Speaker Steven Ellis
Time 2010-01-19 11:55
Conference LCA2010

Hardware Raid, lots of controller issues.

Hardware had the habbit of reinitializing the raid.

Software Raid, can mix and match hardware types. Performance usually sufficient for modern day to day usage.

SATA PCI card. Sanity check before exposing business to it. Considerable hardware failures in the past.

Hardware raid controllers don’t let you see the low level disks, not possible to see smart data.

Software RAID without partition - your mad! Put in a partition table, it is only small.

Stress test with production data before going live.

Keep old volumes in case we have issues.

Users report files loaded are slightly different to when they were saved. File curruption.

Filesystem check happy, revert to old volumes.

Can’t reproduce problem on our test hardware.

Move back to production server. Still seeing data curruption.

Create dummy test files on test, running md5sum checks on, check runs in a loop. Sometimes md5sums match, sometimes they don’t. Depends on access point used to retrieve data.

Software raid exposes /sys filesystem. Force raid to run a check on itself. This takes a long time.

High mismatch count. 311424, very high, disks out of sync, count should be 0.

Repair disk mismatch. Fix filesystem issues. Wait. wait, test the system. Run checksum loop again. Surprise, still got data curruption.

Bug in Xen? Bug in VM? Reduce the problem, remove Xen. Will still have the problem.

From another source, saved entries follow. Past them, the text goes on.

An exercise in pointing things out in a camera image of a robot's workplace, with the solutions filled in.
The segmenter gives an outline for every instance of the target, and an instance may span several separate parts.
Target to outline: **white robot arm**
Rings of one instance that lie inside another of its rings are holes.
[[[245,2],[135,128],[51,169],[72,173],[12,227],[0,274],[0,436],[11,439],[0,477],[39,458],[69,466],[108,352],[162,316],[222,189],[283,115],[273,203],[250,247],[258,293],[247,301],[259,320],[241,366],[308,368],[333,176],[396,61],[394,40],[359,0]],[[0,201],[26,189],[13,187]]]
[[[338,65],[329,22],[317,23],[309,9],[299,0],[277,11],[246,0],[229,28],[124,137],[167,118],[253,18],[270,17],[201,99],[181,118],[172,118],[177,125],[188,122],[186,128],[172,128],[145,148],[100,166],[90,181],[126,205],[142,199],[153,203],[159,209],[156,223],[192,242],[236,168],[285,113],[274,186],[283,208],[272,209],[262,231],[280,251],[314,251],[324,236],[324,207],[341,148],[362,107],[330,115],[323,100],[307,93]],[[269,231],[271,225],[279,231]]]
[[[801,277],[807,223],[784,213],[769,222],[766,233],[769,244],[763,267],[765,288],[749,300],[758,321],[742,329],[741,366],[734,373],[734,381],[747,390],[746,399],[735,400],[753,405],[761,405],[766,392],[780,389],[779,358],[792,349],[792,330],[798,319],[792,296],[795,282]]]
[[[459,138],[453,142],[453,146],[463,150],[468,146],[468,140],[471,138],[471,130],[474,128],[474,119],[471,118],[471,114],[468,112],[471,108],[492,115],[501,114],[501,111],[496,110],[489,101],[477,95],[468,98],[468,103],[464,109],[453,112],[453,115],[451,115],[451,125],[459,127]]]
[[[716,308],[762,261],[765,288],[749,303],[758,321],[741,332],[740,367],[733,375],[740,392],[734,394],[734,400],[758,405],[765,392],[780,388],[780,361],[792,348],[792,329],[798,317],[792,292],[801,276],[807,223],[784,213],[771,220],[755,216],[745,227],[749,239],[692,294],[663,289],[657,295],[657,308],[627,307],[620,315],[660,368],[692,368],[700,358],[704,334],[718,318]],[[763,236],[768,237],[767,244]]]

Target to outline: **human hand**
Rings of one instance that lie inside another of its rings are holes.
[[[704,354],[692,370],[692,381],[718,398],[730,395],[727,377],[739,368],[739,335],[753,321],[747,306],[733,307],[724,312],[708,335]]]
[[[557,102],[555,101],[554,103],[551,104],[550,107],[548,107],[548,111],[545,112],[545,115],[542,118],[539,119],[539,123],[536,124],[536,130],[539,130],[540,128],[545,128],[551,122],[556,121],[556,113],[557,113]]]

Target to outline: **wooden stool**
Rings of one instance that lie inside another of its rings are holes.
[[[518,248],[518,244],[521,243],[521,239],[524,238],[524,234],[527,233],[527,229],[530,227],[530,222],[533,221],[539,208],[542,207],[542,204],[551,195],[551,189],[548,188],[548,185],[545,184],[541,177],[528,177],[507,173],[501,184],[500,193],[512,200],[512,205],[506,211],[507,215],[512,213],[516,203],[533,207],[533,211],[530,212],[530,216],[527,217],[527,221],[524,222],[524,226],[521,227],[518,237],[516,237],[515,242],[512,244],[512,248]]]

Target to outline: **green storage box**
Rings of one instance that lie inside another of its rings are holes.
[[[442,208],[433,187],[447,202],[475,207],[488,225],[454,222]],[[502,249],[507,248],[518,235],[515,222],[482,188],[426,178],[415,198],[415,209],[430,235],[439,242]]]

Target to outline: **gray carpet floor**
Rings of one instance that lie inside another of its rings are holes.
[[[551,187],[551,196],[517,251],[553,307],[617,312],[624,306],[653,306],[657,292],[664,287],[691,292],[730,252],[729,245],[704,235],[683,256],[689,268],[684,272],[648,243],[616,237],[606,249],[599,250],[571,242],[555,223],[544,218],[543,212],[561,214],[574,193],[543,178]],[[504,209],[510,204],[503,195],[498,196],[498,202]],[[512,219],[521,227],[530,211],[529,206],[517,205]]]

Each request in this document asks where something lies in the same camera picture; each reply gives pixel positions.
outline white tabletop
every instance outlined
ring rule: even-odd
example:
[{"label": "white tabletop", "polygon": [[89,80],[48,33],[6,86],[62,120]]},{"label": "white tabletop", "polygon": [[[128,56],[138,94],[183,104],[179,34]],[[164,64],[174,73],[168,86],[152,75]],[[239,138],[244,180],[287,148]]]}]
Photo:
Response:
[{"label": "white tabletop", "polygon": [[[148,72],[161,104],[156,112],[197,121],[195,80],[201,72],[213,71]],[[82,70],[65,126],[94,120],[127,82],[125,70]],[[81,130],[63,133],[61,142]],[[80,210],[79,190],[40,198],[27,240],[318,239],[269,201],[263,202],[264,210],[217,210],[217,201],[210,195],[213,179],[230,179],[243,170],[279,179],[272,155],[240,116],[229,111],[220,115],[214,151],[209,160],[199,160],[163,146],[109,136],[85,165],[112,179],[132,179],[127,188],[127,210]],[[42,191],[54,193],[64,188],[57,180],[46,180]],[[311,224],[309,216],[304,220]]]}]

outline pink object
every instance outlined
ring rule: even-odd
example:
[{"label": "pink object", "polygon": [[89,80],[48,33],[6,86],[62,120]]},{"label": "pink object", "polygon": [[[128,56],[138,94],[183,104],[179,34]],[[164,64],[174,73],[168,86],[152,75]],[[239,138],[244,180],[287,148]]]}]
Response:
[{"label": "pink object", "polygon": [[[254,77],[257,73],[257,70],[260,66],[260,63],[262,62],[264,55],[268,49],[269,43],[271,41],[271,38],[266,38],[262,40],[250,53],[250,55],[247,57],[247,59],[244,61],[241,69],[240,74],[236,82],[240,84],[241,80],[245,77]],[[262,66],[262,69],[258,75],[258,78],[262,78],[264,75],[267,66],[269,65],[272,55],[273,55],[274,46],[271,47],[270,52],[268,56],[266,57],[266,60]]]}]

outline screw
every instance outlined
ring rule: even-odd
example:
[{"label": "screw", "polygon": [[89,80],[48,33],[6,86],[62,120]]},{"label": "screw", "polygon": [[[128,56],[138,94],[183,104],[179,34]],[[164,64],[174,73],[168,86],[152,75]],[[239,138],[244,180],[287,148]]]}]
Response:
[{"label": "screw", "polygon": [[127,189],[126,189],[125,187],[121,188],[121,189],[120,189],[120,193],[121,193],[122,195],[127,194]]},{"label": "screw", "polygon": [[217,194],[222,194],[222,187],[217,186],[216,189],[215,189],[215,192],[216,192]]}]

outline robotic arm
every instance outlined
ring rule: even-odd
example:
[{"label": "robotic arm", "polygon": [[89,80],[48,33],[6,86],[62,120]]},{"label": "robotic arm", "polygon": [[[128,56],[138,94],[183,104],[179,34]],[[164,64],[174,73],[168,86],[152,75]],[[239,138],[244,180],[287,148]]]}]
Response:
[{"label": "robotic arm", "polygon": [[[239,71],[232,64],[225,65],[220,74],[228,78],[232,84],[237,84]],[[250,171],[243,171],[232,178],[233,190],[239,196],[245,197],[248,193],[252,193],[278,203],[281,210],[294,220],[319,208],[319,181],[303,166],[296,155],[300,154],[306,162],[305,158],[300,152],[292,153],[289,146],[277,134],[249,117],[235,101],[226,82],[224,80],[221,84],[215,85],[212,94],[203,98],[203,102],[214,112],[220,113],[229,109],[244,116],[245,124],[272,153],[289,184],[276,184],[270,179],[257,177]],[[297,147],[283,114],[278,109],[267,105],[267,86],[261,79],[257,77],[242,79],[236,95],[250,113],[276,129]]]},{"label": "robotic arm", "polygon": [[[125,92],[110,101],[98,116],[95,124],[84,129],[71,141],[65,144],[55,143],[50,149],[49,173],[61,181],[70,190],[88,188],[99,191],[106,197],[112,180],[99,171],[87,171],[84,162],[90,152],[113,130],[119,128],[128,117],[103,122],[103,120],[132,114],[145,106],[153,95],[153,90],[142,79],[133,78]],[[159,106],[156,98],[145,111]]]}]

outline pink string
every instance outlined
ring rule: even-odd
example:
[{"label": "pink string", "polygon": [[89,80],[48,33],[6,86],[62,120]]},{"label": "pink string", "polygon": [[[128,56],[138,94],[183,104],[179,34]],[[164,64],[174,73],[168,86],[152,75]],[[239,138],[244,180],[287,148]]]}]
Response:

Kernel mailing list, sata mailing list, raid mailing list, raid WD Hard Drive Issues.

Known problems with SATA controller known problems are fixed.

Time Limited Error Recovery (TLER). Enterprise series drives have this enabled by default. Standard Green drives don’t, enable at own risk. WDTLER.EXE. This wasn’t the problem.

TLER: most hardware vendors enable this by default on enterprise drives for SATA drivers, but not consumable drives. If can’t recover within certain period of time, drive is marked as bad, and error is returned to controller, rather then keep trying to find spare drive for a long time. Hard drives fail when all spare blocks are used. Harder to work out what is happening when this happens.

smartctl -a -d ata will list number of blocks that have reallocated. Can’t trust figure from seagate.

You wouldn’t normally expect lack of TLER to cause disk disk curruption, however we needed to eliminate this as a possible reason.

Check hardware conflicts. Check firmware system boards, controllers, IDE/SATA controller conflict, motherboard family, new hard drive with same version of Redhat. Suspect hardware conflict.

Same everything, different motherboard, different IDE, no problems. Internal SATA controller OK, and external SATA controller OK.